Beginning at the top of the material, repeat each line exactly, and stop once the line with "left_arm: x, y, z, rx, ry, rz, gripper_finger" has been written.

[PROVIDED DATA — start]

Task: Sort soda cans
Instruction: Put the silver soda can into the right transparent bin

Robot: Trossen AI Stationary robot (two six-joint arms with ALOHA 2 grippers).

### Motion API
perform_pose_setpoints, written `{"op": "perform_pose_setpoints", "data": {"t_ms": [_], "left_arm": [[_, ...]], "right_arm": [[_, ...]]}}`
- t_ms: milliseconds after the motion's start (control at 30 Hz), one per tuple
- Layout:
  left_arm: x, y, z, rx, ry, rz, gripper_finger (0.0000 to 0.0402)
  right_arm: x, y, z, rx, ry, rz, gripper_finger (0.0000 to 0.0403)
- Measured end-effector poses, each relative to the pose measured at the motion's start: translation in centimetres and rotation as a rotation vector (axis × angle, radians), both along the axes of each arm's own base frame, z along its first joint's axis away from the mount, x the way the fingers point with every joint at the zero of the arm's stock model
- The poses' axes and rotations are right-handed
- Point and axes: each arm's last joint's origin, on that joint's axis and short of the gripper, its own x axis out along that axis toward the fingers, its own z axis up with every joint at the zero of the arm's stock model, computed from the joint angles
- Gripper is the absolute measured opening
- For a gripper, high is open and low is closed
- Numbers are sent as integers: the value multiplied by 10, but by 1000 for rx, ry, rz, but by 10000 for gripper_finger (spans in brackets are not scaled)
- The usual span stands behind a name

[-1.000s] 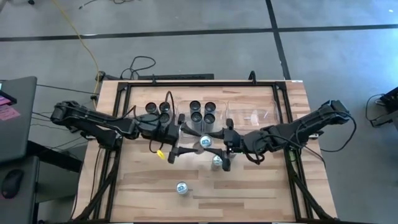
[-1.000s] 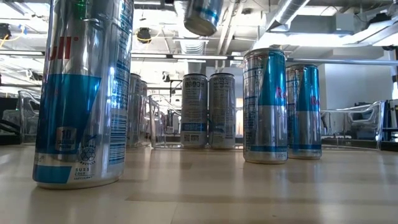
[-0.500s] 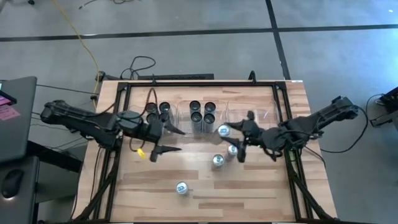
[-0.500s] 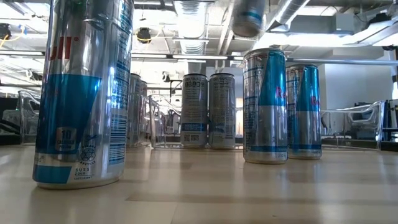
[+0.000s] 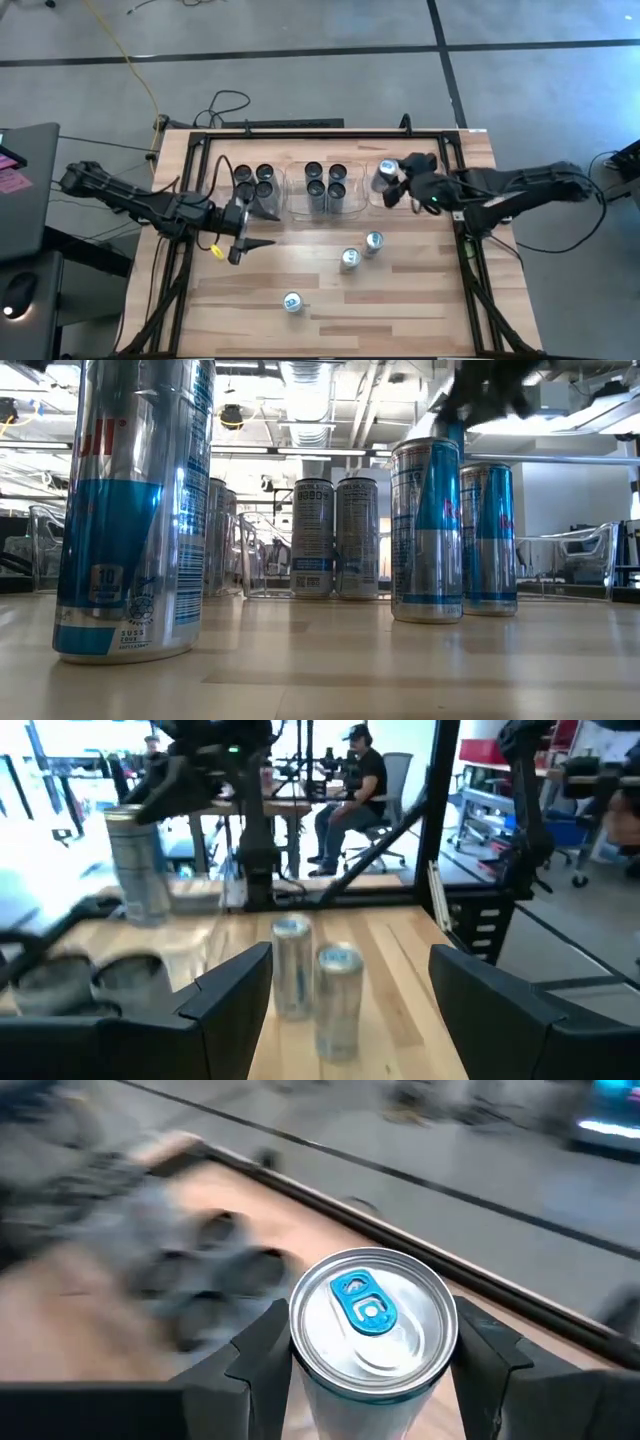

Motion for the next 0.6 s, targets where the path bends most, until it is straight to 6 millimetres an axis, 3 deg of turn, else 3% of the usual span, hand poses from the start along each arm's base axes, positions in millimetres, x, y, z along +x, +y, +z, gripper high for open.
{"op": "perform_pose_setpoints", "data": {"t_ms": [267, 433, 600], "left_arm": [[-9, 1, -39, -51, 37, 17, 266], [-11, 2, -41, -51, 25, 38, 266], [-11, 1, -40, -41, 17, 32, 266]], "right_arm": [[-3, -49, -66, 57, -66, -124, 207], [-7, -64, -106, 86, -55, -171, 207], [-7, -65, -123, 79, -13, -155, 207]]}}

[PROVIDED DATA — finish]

TASK OUTPUT |
Task: Sort soda cans
Instruction: Put the silver soda can into the right transparent bin

Robot: Trossen AI Stationary robot (two six-joint arms with ALOHA 2 grippers).

### Motion API
perform_pose_setpoints, written `{"op": "perform_pose_setpoints", "data": {"t_ms": [_], "left_arm": [[_, ...]], "right_arm": [[_, ...]]}}`
- t_ms: milliseconds after the motion's start (control at 30 Hz), one per tuple
- Layout:
  left_arm: x, y, z, rx, ry, rz, gripper_finger (0.0000 to 0.0402)

This completes the response.